LIGO’s biggest surprise so far was a black hole collision observed in 2019 by a UF-led search algorithm. The collision included the heaviest recorded black hole. This black hole, whose diameter was as large as the state of Florida, was so massive that it should not have existed. We thought black holes were born when giant stars died. These stars create new elements through nuclear fusion. After consecutively heavier elements are produced through fusion, the star’s core can reach a critical density at which it collapses under its own weight. For the heaviest stars, no force of nature is strong enough to halt the fall, and eventually, matter reaches a density where its gravitational pull allows nothing, not even light, to escape, and a black hole is born. This process, though, does not work for the heaviest of stars. These stars burn so hot that they explode before they can collapse, leaving nothing behind but a bright explosion, a supernova. Based on the mass of the heaviest stars, this explosion limits the mass of a black hole that can be left behind to around 50 times the mass of our Sun. However, LIGO’s heaviest black hole was almost twice as massive as this limit, crying for a different explanation. Research led by UF and others indicate that this impossibly massive black hole could be the end result of a smaller black hole eating up multiple other small black holes, increasing the total mass above the single star limit.

LIGO gravitational wave observatory
LIGO gravitational wave observatory at Livingston, Louisiana. The LIGO detector measures tiny changes in the length of its 2.5-mile-long interferometer arms. A length change of 10-17 m, a small fraction of the size of a proton, can be detected. Credit: Caltech.
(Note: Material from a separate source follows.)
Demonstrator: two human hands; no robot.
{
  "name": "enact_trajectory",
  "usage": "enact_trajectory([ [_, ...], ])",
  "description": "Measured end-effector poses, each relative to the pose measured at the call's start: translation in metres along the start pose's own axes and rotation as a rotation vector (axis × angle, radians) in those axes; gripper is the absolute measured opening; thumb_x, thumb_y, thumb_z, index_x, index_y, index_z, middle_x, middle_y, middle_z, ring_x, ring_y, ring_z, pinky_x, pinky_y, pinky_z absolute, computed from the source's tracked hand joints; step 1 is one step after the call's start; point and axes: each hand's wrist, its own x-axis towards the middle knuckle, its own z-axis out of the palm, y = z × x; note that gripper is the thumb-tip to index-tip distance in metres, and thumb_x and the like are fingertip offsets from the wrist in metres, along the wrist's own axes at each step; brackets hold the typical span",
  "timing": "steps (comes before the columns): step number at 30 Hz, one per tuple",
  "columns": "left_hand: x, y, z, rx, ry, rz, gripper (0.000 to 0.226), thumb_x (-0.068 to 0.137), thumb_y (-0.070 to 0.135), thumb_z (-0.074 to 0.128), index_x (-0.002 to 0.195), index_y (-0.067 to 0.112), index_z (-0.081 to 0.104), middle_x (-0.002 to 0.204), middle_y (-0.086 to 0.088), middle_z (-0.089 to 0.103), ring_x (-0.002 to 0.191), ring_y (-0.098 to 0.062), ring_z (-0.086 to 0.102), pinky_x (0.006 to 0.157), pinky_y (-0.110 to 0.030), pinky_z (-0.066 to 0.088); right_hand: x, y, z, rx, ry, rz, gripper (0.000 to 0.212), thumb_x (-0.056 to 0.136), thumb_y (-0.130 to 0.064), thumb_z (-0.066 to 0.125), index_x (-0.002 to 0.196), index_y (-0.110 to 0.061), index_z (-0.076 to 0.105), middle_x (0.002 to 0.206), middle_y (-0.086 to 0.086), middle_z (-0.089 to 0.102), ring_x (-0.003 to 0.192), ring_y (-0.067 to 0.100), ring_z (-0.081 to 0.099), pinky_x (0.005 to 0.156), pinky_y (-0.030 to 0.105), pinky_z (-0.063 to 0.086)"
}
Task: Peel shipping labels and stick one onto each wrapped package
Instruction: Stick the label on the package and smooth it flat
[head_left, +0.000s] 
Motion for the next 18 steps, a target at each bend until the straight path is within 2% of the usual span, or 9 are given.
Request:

Now, UF and the gravitational-wave community have their sights on an even bigger hunting ground. The next generation of gravitational wave detectors will be an extraordinary leap. In the next decade, we will detect black hole collisions from virtually the entire observable universe. LISA, a space-based gravitational wave antenna under construction, will be able to detect some black hole collisions that occurred when the cosmic microwave background was created, so soon after the Big Bang that the universe was less than one ten-thousandth of its present age. For comparison, the universe was only 100 times younger than it is today when the first stars were born. This will open unprecedented windows into how the universe evolved over time, and even whether there could be exotic black holes, unrelated to stars, forged directly by the Big Bang itself.

Much remains to be done. UF researchers are currently working to trace the ancestry of LIGO’s numerous black holes, which could fill many otherwise inaccessible pieces of the cosmic puzzle. With the unparalleled and rapidly growing observational window we can access through gravitational wave observations, future surprises are all but guaranteed.

Imre Bartos is an associate professor at UF Physics and a recent recipient of a Sloan Research Fellowship.